Like other multinationals around Celaya, Plastomer also appreciates the abundance of youthful, talented labor (both directs and indirect) available locally. Mexico adds nearly 115,000 graduates per year to the workforce, on average, in engineering, manufacturing and construction.
This capable workforce was another key factor that gave Plastomer the confidence to situate its first-ever production location outside of the United States. Nearly 30 technical training institutes and universities, with more than 122,000 students, sit within a 20-mile radius of Entrada’s manufacturing campus in Celaya. In addition, numerous public-private partnerships have been established in The Bajio, enabling employees to train at on-site factory replicas, ensuring they have real-world applicable skills.
“I have a lot of confidence in our staff in Mexico,” Baughman said. “After just a year, they were as capable a workforce as I have in the U.S. after 50 years. I know my competition in places like Toluca and Monterrey has terrible turnover. But for us, turnover is manageable, because we listen to Entrada’s advice about when to make raises and add benefits, like employee transportation.”
In addition to an advantageous Celaya location, Entrada’s manufacturing support platform offered Plastomer the turnkey solution it required. The tailored production environment, a trained workforce, and all general and administrative support functions were in place before the company began production. Not to mention that Plastomer could piggyback onto all the pre-existing compliance and infrastructure elements Entrada had already implemented at its Celaya campus, such as fast-track import/export privileges, priority VAT refund status, government relationships, CT-PAT and OEA certifications.

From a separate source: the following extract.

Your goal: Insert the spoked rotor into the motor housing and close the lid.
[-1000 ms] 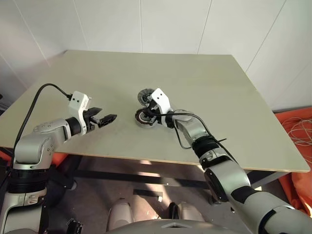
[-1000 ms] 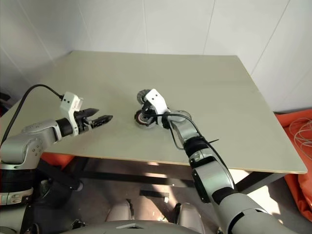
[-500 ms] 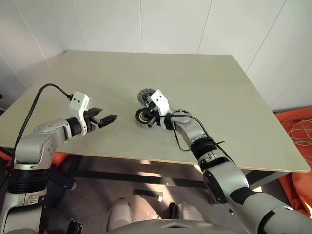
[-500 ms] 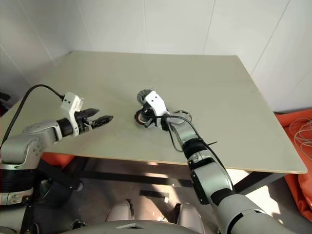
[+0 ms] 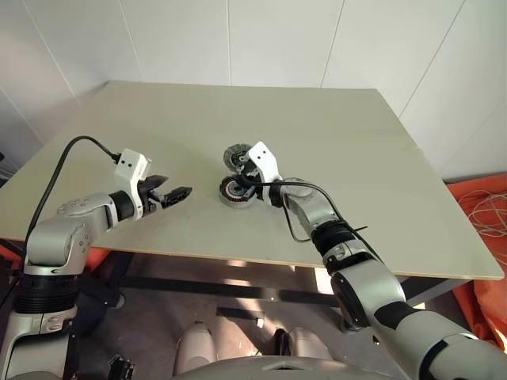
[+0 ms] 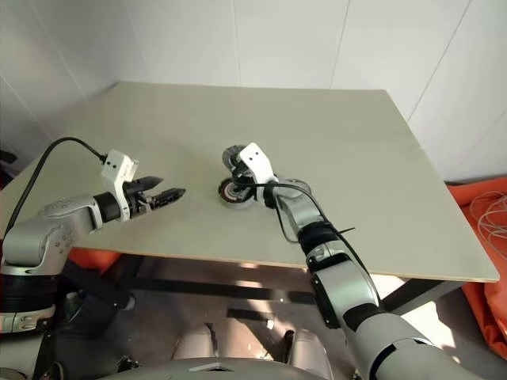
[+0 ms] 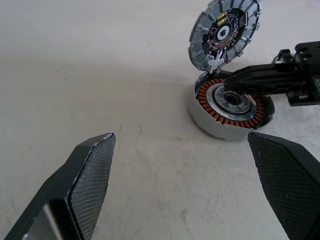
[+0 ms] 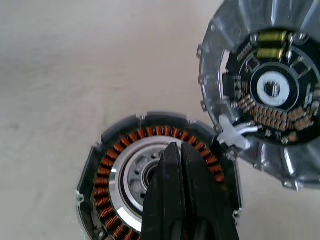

“With our operations firmly located in Celaya,” Baughman says, “we are now well positioned in the heart of this fast-growing manufacturing region to efficiently service our existing clients and move forward with our expansion plans down the road.”
Gaining the Completive Edge
Able to leverage the fast-track elements of Entrada’s manufacturing campus — advantages that would have taken Plastomer years to establish on its own — the company was able to establish a 50,000-square-foot production facility at Entrada’s Celaya campus. When Plastomer is at full production capacity in Mexico, Baughman estimates it will have a staff of about 50, and will no longer need to ship 10% of product components from Detroit to customers in Mexico.
Further, with Entrada’s manufacturing support platform, Plastomer has both scalability and flexibility to accommodate future expansion and shifting production needs. “With Entrada, we didn’t require a long lease, didn’t have to build a new building and didn’t have to worry about things changing down the road,” Baughman said. “I don’t see us leaving Entrada’s campus regardless of our future size, because the campus can handle our headcount growth.”